**EXERCISE:**
Starting at the line that contains "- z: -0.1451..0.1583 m", repeat each line exactly through the last line of the listing, and repeat nothing else.
-- PROVIDED MATERIAL follows --
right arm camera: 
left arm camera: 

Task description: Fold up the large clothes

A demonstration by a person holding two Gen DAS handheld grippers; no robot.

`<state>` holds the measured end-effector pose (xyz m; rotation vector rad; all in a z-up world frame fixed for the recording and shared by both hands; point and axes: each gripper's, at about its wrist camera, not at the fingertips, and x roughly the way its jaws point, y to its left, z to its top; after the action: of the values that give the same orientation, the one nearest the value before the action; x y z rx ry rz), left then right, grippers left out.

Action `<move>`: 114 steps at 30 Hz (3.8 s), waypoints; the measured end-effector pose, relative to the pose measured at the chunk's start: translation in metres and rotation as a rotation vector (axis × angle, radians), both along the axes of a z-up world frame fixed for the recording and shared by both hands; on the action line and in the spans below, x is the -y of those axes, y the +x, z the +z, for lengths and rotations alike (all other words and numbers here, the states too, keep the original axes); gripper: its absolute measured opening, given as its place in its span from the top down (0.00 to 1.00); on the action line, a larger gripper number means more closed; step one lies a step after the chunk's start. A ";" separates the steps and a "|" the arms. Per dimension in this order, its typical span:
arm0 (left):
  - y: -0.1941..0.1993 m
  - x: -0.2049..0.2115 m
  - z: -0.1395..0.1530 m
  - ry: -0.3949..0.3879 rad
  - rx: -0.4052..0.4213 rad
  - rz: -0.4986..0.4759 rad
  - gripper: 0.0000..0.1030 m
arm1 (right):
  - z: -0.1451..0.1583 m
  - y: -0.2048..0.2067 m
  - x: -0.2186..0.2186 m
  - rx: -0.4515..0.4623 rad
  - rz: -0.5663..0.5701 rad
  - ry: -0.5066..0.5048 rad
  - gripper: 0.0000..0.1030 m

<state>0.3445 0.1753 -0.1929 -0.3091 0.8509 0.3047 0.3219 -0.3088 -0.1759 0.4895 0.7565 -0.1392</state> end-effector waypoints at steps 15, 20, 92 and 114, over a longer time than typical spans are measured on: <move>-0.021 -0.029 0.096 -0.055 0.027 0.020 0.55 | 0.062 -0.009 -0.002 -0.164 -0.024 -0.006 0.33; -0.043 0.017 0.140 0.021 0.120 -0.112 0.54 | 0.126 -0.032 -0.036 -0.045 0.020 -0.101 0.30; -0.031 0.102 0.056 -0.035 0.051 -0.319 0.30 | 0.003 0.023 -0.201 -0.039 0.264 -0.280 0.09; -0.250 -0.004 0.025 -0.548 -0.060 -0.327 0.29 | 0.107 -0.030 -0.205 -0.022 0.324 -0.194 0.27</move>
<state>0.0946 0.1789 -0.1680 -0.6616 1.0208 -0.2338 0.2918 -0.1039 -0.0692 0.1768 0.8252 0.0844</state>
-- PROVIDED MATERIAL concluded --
**SOLUTION FOR THIS PROBLEM:**
  - z: -0.1451..0.1583 m
  - y: -0.2048..0.2067 m
  - x: -0.2186..0.2186 m
  - rx: -0.4515..0.4623 rad
  - rz: -0.5663..0.5701 rad
  - ry: -0.5066..0.5048 rad
  - gripper: 0.0000..0.1030 m

<state>0.3445 0.1753 -0.1929 -0.3091 0.8509 0.3047 0.3219 -0.3088 -0.1759 0.4895 0.7565 -0.1392</state> end-effector waypoints at steps 15, 20, 92 and 114, over a longer time than typical spans are measured on: <move>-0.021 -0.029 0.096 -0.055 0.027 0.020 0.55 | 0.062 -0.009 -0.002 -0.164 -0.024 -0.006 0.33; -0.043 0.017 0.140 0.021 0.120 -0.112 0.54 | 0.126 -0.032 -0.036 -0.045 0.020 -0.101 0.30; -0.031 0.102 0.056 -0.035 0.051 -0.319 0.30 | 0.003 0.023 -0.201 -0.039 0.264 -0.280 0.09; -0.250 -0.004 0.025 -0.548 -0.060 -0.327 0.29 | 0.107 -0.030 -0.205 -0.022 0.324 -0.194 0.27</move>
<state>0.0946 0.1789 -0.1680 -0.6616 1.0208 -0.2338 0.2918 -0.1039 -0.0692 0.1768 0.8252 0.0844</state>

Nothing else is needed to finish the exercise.